29 October 2014
The State Fiscal Service of Ukraine doesn’t intend to cancel tax privileges for farming companies in 2015, its head Ihor Bilous declared in a speech at an Oct. 28 investment conference. The Fiscal Service and farming executives agreed that a special regime in VAT taxation as well as a fixed agricultural tax, instead of a profit tax, will work for agricultural producers at least in 2015 and 2016, according to Bilous. He believes that farming companies should be eventually shifted to a standard taxation regime, but the timing of such a shift is still a subject for discussion. It might occur in 2017 or 2018, he said.
Earlier this year, Ukrainian Prime Minister Arseniy Yatsenuyk hinted that the government might cancel or reduce some tax privileges for agricultural producers, referring to the recommendations of the IMF, which listed an increase in taxation of the farming sector as one of the options to improve the budget deficit.
The draft coalition agreement made public this morning by the Poroshenko Bloc offers few details on the agricultural taxation plans. The only initiative mentioned is to introduce a unified tax for agri producers (active currently for small and medium enterprises), instead of a fixed agricultural tax. The initiative does not indicate whether the taxation of farming companies will change. But such an initiative raises the chance that the farming companies will not pay income tax (and pay some smaller fixed tax) in the long term, meaning they will be not shifted to a standard taxation regime, as Bilous suggested.

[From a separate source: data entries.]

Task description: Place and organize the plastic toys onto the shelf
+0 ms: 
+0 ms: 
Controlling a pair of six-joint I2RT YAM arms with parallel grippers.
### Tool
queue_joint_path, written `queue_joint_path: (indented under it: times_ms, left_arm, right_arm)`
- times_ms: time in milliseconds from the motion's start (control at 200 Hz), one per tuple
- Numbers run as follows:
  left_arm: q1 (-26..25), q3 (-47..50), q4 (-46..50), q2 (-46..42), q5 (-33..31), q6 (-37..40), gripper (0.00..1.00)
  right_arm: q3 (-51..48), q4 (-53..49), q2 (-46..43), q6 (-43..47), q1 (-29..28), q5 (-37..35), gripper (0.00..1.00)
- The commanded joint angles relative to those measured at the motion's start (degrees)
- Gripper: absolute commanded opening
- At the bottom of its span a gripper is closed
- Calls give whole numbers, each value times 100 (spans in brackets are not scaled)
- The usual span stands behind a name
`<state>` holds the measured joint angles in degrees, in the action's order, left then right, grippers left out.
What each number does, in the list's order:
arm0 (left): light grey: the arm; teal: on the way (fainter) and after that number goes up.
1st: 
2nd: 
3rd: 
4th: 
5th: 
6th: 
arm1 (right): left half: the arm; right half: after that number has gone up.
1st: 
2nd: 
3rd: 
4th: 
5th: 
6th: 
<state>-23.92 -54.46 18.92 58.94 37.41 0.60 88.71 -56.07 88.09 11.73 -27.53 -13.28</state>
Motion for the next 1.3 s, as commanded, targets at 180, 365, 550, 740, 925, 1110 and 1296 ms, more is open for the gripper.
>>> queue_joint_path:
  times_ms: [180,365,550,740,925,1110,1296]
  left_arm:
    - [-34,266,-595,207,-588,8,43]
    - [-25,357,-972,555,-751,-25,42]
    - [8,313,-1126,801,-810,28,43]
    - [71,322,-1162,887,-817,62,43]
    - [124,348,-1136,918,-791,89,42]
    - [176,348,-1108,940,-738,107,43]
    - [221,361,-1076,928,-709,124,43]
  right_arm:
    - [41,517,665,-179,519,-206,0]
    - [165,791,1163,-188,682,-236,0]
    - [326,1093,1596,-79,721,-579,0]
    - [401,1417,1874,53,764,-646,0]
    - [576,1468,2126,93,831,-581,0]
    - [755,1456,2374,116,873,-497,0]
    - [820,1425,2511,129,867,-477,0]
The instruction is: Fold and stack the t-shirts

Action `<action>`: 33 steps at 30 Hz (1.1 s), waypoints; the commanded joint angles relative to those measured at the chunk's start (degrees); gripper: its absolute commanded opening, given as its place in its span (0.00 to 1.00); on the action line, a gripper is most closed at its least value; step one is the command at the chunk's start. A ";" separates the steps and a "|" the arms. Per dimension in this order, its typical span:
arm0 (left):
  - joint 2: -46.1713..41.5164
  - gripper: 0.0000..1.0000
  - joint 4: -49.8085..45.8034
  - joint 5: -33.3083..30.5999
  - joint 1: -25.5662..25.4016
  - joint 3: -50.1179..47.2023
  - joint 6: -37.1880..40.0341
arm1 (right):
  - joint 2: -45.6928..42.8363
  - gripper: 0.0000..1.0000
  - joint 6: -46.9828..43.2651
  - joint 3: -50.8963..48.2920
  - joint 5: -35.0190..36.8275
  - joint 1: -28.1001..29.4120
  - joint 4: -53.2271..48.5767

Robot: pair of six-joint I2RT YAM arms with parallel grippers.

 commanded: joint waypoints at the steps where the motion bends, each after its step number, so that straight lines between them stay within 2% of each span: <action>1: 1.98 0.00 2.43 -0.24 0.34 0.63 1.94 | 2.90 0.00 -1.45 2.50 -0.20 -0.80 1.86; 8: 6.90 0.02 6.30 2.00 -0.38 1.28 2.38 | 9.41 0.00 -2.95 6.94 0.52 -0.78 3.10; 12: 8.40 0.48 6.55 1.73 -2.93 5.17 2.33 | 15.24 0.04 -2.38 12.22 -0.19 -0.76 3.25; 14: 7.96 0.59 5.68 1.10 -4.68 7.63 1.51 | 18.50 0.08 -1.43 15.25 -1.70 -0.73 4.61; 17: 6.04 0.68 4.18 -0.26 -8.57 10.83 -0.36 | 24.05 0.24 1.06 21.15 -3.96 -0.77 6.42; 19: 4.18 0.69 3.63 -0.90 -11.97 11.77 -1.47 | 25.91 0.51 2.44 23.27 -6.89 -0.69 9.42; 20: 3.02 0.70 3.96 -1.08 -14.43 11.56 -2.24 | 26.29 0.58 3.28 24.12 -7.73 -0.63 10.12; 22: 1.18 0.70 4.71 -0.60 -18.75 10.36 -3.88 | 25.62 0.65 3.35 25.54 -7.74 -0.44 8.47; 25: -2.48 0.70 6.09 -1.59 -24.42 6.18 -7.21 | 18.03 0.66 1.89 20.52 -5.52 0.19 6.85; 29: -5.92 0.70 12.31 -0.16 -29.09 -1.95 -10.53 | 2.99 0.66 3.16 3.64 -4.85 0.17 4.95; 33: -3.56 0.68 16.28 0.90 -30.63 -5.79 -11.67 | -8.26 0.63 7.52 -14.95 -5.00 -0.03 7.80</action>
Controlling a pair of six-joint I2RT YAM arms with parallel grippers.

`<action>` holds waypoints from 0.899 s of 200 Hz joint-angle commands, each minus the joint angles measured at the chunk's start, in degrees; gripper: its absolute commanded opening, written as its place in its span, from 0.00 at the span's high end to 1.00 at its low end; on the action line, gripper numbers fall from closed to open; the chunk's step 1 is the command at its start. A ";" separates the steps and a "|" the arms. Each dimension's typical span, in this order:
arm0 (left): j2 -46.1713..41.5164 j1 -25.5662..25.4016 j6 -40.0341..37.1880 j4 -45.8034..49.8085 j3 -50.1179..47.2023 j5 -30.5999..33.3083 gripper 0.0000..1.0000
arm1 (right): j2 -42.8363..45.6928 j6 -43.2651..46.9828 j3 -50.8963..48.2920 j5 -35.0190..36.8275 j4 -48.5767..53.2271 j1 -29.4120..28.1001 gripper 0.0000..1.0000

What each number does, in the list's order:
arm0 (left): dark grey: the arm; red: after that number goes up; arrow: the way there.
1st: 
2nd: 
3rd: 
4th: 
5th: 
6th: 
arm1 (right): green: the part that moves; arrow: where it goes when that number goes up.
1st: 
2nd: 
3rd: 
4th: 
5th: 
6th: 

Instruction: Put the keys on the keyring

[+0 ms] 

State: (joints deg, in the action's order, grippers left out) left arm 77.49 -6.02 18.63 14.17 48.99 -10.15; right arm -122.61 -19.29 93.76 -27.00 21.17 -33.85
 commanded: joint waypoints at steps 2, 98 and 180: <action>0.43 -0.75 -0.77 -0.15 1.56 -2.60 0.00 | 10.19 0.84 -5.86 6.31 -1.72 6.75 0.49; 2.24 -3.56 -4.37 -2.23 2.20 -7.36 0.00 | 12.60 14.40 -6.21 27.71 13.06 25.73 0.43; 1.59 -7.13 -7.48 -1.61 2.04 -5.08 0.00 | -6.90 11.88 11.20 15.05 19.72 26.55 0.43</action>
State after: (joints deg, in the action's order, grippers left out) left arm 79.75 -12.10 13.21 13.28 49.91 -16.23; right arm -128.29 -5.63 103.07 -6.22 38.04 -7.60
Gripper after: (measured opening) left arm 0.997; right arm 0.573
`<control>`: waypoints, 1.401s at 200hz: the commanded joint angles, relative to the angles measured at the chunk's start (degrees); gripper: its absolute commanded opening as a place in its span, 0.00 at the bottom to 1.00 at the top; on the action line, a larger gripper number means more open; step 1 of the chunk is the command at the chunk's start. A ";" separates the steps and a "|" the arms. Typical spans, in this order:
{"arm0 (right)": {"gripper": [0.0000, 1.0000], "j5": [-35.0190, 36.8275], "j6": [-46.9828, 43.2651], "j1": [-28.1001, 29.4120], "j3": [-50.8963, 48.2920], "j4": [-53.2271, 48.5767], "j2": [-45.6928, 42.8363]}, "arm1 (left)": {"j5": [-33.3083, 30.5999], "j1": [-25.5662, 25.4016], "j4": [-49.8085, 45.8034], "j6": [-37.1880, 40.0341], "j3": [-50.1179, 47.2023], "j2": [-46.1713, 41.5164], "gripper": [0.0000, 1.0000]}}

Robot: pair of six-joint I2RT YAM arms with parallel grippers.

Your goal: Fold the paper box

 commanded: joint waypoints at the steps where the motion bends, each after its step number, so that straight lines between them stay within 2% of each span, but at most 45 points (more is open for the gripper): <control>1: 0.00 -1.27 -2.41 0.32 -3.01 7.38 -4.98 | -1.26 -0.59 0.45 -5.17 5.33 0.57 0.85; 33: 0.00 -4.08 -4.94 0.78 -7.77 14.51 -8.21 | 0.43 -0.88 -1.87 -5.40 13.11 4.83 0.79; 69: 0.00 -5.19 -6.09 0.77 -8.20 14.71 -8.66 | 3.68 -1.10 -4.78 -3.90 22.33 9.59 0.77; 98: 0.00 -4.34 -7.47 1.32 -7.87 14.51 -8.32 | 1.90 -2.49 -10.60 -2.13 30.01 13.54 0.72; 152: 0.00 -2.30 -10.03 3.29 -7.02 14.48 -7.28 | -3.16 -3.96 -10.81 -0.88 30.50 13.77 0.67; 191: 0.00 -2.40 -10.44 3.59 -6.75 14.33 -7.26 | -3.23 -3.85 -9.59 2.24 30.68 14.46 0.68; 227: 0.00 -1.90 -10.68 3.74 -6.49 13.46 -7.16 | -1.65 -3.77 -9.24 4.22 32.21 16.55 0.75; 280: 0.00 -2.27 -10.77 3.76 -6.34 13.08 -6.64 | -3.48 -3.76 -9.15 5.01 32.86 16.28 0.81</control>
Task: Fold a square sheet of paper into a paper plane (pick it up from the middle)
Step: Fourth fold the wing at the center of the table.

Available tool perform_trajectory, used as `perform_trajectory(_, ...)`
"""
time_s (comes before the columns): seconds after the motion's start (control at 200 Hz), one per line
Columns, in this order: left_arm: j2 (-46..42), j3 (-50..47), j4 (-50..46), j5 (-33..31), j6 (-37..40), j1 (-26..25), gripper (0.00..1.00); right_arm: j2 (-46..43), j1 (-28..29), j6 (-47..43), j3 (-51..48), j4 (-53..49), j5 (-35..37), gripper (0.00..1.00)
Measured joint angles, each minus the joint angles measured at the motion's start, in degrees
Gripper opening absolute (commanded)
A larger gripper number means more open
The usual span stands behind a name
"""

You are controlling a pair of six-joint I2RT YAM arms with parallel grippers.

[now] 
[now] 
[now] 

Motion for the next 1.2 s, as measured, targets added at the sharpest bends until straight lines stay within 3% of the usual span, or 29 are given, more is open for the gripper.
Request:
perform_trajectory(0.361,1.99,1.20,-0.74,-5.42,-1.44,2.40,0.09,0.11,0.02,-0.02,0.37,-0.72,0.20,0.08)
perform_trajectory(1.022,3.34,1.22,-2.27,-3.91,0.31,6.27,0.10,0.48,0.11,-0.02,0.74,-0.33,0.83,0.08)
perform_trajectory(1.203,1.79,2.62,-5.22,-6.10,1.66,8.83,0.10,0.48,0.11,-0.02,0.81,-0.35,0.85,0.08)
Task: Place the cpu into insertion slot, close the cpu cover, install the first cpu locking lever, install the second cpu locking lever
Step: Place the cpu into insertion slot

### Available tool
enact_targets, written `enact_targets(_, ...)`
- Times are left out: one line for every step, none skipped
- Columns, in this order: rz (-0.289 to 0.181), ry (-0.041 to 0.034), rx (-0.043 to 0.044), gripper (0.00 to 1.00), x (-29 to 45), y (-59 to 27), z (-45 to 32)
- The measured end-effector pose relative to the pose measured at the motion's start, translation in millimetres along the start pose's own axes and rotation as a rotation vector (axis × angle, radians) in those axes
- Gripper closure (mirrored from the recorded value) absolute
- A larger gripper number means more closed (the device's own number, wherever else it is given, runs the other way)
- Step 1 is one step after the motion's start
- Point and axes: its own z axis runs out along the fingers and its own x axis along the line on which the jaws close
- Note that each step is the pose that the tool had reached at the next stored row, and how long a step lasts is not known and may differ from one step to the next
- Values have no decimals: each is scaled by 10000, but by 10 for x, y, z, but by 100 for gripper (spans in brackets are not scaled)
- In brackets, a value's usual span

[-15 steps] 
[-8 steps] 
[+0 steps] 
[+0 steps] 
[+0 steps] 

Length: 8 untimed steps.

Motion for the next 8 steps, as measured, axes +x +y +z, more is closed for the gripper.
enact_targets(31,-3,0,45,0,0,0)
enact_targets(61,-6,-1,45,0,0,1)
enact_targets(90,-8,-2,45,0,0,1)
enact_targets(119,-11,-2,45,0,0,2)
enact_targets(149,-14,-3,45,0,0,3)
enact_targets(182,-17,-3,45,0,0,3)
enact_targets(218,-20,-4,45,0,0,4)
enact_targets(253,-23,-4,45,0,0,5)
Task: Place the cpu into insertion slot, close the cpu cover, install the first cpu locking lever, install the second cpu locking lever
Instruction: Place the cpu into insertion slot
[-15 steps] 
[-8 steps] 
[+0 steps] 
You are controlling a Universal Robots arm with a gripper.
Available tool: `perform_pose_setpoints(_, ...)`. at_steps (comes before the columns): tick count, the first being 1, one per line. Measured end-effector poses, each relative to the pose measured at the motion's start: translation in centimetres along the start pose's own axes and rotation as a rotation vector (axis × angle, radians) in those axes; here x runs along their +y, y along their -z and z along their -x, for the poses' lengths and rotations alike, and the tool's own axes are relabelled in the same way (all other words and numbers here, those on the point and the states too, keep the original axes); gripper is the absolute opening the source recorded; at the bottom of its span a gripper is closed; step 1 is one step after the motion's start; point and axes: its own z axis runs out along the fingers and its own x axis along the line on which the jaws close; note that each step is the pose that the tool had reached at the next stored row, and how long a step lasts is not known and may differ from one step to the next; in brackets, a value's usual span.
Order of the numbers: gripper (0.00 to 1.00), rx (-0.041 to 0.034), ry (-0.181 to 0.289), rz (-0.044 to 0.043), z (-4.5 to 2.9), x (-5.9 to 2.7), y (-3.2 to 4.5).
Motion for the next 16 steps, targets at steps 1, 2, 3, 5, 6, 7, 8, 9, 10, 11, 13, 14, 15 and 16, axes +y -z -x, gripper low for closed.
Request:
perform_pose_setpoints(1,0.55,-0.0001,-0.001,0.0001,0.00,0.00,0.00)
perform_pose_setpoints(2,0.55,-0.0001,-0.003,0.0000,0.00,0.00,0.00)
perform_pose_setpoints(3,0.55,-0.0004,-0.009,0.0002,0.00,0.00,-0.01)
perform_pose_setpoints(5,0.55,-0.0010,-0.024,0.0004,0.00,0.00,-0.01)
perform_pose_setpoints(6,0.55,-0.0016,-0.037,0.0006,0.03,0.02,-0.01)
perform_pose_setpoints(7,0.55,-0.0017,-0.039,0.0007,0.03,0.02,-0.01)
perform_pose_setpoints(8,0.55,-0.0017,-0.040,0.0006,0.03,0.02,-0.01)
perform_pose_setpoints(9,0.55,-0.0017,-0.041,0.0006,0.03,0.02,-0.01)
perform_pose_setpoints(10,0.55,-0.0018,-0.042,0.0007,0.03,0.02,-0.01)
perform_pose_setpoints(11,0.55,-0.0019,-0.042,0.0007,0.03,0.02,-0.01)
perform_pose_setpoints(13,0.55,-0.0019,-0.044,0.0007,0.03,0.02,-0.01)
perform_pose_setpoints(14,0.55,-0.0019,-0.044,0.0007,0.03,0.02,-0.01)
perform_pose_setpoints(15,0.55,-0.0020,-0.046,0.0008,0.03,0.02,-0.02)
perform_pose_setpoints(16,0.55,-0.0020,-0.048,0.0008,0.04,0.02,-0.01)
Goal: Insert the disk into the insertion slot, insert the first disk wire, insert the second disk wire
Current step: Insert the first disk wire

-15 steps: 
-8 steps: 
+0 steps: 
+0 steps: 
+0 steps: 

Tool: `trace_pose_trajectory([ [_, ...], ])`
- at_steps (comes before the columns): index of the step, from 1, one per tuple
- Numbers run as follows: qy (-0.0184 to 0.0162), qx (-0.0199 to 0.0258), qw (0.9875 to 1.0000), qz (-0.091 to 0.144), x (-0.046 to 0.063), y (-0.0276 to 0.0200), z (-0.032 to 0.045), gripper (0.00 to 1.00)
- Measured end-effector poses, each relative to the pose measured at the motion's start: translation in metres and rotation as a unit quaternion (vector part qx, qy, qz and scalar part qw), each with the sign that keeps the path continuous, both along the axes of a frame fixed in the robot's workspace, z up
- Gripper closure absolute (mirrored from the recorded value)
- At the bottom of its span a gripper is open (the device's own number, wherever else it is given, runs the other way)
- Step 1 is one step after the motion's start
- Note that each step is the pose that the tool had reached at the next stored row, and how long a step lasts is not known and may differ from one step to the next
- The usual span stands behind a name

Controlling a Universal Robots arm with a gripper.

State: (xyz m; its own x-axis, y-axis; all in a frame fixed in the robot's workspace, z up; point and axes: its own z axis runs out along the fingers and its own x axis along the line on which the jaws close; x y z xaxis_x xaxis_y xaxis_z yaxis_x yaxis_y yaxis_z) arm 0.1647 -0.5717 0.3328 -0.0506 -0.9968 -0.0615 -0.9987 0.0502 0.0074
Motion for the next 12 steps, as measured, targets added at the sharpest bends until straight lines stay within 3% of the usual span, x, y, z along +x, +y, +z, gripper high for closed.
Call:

Alexander Paraschiy: The announcement is encouraging for the Ukrainian agriculture and food-processing sector, including its top representatives such as MHP (MHPC LI), Avangardco (AVGR LI), Kernel (KER PW) and Astarta (AST PW).
The expressed intention of the State Fiscal Service does not guarantee that tougher taxation won’t be introduced, given that there will be unavoidable changes in the government in the coming weeks, which might lead to policy revisions. At the same time, changes in the Fiscal Service leadership, which supports preserving the tax privileges, look less likely in the near term. Therefore, we can expect that the new government will support postponing a harsher taxation policy for farmers.